А Пегий уже догадался, к чему клонит хитрый хозяин. Не зря же велел, старая бестия, тащить в котомке кое-какой «инструмент».
— А вот этот самый малый и сгодится, — объявил Ойрик, снова тыкая пальцем в бродяжку. — Он никто, здесь никому не знаком. Такого и не хватятся. Сейчас будем мимо проходить, вы его скрутите, у меня цепочки с ошейниками при себе… Остальное мы сами соорудим, колодочки, петельки… Я покажу! Веревки да деревяшки, тут ничего хитрого не требуется, я все умею. Сколько лет в этой профессии…
— А если малый шум поднимет, когда в город придем? — усомнился Плесень.
До оборванца оставалось шагов двадцать, не больше. Ойрик, не оборачиваясь, бросил солдату:
— А для этого вы у меня состоите, охрана. Вразумите товар. Ну, как, готовы? Вот, сейчас…
Бродяга не ждал нападения, он привык, что не представляет интереса для грабителей, поскольку при нем нет ничего ценного. Ну а собственной свободой человек не дорожит и не придает свободе значения — пока не лишится ее…
Ойрик, в самом деле, показал, как можно лишить человека подвижности, используя дощечки да веревки.

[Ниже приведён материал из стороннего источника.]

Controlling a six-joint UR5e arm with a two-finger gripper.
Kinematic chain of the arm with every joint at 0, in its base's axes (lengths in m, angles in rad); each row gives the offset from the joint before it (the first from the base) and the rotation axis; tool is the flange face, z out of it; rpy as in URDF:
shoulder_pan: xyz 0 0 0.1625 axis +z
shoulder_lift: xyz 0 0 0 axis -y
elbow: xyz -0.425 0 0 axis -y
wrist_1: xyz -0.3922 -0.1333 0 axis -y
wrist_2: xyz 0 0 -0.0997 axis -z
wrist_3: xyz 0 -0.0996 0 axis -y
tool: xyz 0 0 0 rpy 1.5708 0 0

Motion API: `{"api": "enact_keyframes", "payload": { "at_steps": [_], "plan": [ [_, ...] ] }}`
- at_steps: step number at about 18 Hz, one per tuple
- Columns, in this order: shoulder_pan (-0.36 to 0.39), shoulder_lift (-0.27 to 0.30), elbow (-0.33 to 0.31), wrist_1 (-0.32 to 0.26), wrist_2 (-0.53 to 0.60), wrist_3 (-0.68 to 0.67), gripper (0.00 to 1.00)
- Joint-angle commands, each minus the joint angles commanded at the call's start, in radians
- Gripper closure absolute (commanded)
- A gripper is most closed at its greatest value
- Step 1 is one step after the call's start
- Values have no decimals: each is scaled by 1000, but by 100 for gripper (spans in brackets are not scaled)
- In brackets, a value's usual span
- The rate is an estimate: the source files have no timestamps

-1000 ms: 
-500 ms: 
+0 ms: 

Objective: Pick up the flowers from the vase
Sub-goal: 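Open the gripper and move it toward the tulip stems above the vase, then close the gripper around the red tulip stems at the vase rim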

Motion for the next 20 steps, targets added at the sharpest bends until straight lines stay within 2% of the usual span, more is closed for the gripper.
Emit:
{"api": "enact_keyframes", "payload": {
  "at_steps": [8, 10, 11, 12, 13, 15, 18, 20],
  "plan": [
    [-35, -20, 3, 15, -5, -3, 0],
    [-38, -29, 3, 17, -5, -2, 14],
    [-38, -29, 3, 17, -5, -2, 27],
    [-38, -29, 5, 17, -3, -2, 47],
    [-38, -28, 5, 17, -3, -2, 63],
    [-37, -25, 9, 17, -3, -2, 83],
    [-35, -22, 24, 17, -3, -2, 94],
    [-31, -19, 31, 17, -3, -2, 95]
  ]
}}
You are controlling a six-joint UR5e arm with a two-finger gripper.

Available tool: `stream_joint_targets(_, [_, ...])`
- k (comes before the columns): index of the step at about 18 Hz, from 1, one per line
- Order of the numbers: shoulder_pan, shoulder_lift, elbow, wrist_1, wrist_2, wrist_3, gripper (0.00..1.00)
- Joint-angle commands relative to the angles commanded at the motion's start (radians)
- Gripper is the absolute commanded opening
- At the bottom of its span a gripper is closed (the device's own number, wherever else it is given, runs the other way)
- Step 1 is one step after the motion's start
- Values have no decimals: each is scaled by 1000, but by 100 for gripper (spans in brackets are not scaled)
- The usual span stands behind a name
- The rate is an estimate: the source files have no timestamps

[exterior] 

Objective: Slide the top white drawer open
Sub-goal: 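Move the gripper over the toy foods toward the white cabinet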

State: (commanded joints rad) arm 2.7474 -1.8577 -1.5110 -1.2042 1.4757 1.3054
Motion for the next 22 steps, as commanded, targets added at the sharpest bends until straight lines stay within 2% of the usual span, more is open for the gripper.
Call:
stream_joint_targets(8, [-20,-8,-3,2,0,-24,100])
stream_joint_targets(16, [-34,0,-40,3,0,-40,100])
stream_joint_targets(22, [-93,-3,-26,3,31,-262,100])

Казалось бы — совсем просто. Старик владел этим искусством в совершенстве и хвалился, что хорошо изучил за долгие годы, когда пришлось иметь дело с колодками. К тому же Красильщик с Плесенью тоже обладали кое-какими талантами, чтоб заставить человека смириться с неволей…
Пока дошли до порта, прихватили по одному, по двое восемь человек. Война пустила по миру многих… На окраине Ойрик указал Красильщику нищую попрошайку — с женщиной были две девочки. Все три — чумазые, оборванные, пели, заунывно тянули жалобными голосами и просили на пропитание.
— Этих тоже прихватим, — шепотом пояснил старик, — поют хорошо. Я знаю, кто их купит ради славных голосов.